Francesco Grandi, imolese di origini ozzanesi, che fa parte del gruppo “Salviamo la Pieve di Pastino” lancia un nuovo appello sulla grave situazione del sito “Nel pomeriggio del 30 dicembre, transitando in auto in quel di Settefonti, mi sono fermato sul sito storico e archeologico della Pieve di Pastino. La situazione e drammatica! Dopo il crollo del tetto, è imminente quello della facciata dell’antico oratorio che potrebbe andare irrimediabilmente perso. Ma è ancora più grave il fatto che questo ulteriore crollo potrebbe distruggere per sempre la antica cripta sottostante, risalente all’anno mille, vero gioiello del sito.
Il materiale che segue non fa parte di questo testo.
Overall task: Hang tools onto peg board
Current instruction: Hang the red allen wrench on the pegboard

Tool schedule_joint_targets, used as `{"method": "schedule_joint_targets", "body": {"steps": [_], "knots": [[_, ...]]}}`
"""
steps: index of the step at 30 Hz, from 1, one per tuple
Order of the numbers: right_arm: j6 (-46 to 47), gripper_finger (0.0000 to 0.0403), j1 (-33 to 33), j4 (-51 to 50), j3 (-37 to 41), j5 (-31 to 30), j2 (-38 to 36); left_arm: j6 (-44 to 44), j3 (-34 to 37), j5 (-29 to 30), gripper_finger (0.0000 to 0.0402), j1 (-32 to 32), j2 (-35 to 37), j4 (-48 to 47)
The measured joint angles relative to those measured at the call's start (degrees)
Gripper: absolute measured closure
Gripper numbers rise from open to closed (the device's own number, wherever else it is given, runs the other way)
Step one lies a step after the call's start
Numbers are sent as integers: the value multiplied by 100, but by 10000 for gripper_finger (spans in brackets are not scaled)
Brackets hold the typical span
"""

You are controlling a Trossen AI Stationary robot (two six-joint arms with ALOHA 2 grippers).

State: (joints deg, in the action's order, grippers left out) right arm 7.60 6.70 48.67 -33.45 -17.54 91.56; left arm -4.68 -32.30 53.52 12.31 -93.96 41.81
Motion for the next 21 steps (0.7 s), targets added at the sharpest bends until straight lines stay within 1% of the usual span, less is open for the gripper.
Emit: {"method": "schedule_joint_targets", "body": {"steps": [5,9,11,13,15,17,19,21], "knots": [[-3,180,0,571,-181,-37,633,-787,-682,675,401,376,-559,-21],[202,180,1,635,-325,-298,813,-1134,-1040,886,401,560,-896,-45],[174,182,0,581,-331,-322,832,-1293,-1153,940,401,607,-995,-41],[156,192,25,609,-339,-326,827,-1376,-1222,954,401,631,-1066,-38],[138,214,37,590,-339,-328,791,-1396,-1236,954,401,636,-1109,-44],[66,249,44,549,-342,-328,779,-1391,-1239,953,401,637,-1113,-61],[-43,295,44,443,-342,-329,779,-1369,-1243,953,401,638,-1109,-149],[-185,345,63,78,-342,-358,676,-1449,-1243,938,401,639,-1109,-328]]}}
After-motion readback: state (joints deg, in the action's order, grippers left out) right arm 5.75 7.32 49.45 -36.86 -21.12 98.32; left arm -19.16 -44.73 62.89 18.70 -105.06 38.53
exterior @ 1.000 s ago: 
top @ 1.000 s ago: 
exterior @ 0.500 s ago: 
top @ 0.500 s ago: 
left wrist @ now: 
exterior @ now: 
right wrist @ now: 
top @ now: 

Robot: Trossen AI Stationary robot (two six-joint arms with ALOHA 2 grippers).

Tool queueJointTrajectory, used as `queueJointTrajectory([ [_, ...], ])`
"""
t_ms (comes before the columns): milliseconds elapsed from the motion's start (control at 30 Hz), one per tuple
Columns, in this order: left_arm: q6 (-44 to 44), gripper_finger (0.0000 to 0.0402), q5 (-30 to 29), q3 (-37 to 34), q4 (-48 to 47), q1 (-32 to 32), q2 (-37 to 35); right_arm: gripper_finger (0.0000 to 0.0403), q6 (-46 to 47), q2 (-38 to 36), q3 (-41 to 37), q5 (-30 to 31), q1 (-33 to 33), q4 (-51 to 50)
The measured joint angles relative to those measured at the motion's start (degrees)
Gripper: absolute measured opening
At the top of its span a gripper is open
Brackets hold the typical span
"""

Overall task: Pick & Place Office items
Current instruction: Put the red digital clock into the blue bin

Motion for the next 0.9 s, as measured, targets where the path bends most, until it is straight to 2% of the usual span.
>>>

Come gruppo organizzato su facebook, denominato “Salviamo la Pieve di Pastino”, assieme ad altre associazioni, abbiamo già messo in campo varie iniziative ed interessato i livelli istituzionali, i mezzi di informazione e la proprietà, l’Università di Bologna. Nel prossimo febbraio ci sarà il bando di vendita, ma potrebbe essere troppo tardi – sottolinea Grandi -. Occorre agire subito presso la Soprintendenza ai monumenti e l’università perchè mettano da subito in sicurezza la facciata della chiesa al fine di salvare la stessa e l’antica cripta dalla scomparsa definitiva. Lancio un appello a tutti i mezzi di informazione perche aumenti la pressione mediatica su questi due enti, già gravemente responsabili di questo degrado. E’ necessario che si attivino immediatamente per salvare questo antico monumento”.